| Beyond the Tarmac |
The eruption of the ‘Hayli Gubbi’ volcano in Ethiopia reported to be dormant for several thousand years began on November 23, sending an ash column thousands of feet into the atmosphere. The volcano, situated in Ethiopia’s Afar Region, erupted on for several hours,launching a huge ash column 10–15km into the sky and quickly darkening the horizon.
The volcano, which rises about 500m in altitude, sits within the Rift Valley, a zone reportedly of intense geological activity, where two tectonic plates meet. Surprisingly, the plume of volcanic ash from Ethiopia has swept across the Red Sea through Oman, Yemen and blanketed parts of Pakistan and Northern India before reaching the Indian capital New Delhi, which is thousands of kilometres away!
According to tracking website, Flightradar24, it is now moving towards China. Because volcanic ash at high altitude poses serious hazards to aircraft (engines, sensors, visibility), this triggered widespread aviation disruptions.
Subsequently, several international and domestic flights were either cancelled, delayed or rerouted in India because of the ash, with the country's aviation regulator-Directorate General of Civil Aviation or DGCA asking airlines to "strictly avoid" affected areas.
Even long-haul and international routes outside Ethiopia (eg Europe–India flights) experienced cancellations or rerouting.
Flights from Newark to Delhi, New York to Delhi, Dubai to Hyderabad, Doha to Mumbai, Dubai to Chennai, Dammam to Mumbai, Doha to Delhi, Chennai to Mumbai, and Hyderabad to Delhi were among those cancelled.
Airports along affected routes also had to prepare for potential runway or taxiway contamination, and in some cases suspend operations until safety could be assured.

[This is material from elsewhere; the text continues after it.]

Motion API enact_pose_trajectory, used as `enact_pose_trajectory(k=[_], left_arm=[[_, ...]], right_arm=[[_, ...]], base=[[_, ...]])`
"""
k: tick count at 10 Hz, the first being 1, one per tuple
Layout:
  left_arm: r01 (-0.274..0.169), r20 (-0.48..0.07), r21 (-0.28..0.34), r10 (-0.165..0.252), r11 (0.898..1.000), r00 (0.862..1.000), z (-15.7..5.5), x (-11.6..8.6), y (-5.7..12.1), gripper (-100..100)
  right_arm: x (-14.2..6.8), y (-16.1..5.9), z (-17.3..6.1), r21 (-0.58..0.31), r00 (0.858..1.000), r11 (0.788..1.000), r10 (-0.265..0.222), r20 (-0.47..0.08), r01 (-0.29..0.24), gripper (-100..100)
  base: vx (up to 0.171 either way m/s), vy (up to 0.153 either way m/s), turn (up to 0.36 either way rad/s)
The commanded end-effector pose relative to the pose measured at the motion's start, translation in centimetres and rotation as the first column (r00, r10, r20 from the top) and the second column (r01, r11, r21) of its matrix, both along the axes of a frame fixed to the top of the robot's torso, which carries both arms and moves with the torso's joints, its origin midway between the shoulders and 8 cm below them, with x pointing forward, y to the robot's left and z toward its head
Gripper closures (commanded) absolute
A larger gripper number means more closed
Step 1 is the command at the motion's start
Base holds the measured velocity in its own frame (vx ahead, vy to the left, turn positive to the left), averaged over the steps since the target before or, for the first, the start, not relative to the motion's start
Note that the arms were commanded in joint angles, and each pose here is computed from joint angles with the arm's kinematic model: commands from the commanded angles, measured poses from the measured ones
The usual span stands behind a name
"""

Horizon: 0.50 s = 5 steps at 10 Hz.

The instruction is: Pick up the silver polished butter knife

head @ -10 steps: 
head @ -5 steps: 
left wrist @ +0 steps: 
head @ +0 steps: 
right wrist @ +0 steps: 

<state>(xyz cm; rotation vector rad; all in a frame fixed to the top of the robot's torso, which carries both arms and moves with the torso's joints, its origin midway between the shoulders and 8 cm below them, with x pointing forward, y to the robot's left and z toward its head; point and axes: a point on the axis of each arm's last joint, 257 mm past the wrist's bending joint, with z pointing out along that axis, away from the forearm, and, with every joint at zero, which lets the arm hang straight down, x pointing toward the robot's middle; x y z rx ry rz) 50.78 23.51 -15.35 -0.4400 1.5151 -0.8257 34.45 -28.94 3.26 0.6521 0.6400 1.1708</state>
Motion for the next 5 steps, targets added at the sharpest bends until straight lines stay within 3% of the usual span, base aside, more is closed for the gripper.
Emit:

As ash disperses, airlines and aviation authorities will need continuous monitoring (satellite, Toulouse-based Volcanic Ash Advisory Centre - VAAC advisories, meteorological data), which adds complexity to flight scheduling.
The volatile nature of ash dispersion is likely to lead to lingering uncertainty, even after the eruption subsides, reports suggest.
Experts say volcanic ash is a cloud of tiny, abrasive particles released into the atmosphere during an eruption. It can damage aircraft engines, contaminate airfields and reduce visibility, making it hazardous to flight operations.
Also, because ash melts at relatively low temperatures when passing through a jet engine’s combustion zone, it can form molten glass inside the engine, which then solidifies on turbine blades, blocking airflow, which risks a flameout or engine shutdown.
Volcanic ash can clog pitot tubes, static ports, or other sensor openings. That potentially leads to erroneous airspeed/altitude/airsystem readings — dangerous for navigation and flight control.
Ash abrasion may scratch or obscure cockpit windows; in heavy ash, visibility can drop significantly. This is risky especially for takeoff/landing or approach phases.
If ash falls on runways, taxiways, aprons — even in small amounts — it reduces braking efficiency, contaminate ground equipment, and force airport closures until cleanup is done.
Because of these risks, aviation safety protocols require that aircraft avoid flying through ash-affected airspace or altitudes when ash plumes are present; and after exposure, aircraft must undergo detailed inspections before resuming service.
The Smithsonian Institution's Global Volcanism Programme said Hayli Gubbi has had no known eruptions during the Holocene, which began around 12,000 years ago at the end of the last Ice Age.
Experts also point out volcanic ash clouds are rare. But when Iceland's Eyjafjallajökull volcano erupted in 2010, it caused global travel chaos.
UK and European airspace was shut or partially shut, leading to the worst air-travel disruption since World War Two.
Industry analysts say this event — despite originating from a remote volcano in Ethiopia — has already shown how interconnected global air travel is- a single ash plume has disrupted flights across continents!
The eruption of the Hayli Gubbi volcano is more than a local environmental event, they point out.
Because of how high the ash plume rose and how far it drifted (across the Arabian Peninsula into South Asia), it created immediate, widespread disruption to international air travel — grounding flights, forcing reroutes, and prompting safety advisories.
For the aviation industry, it is a stark reminder of volcanic risk, even from remote or geologically inactive areas, and how fragile some of the world’s air-traffic dependencies are!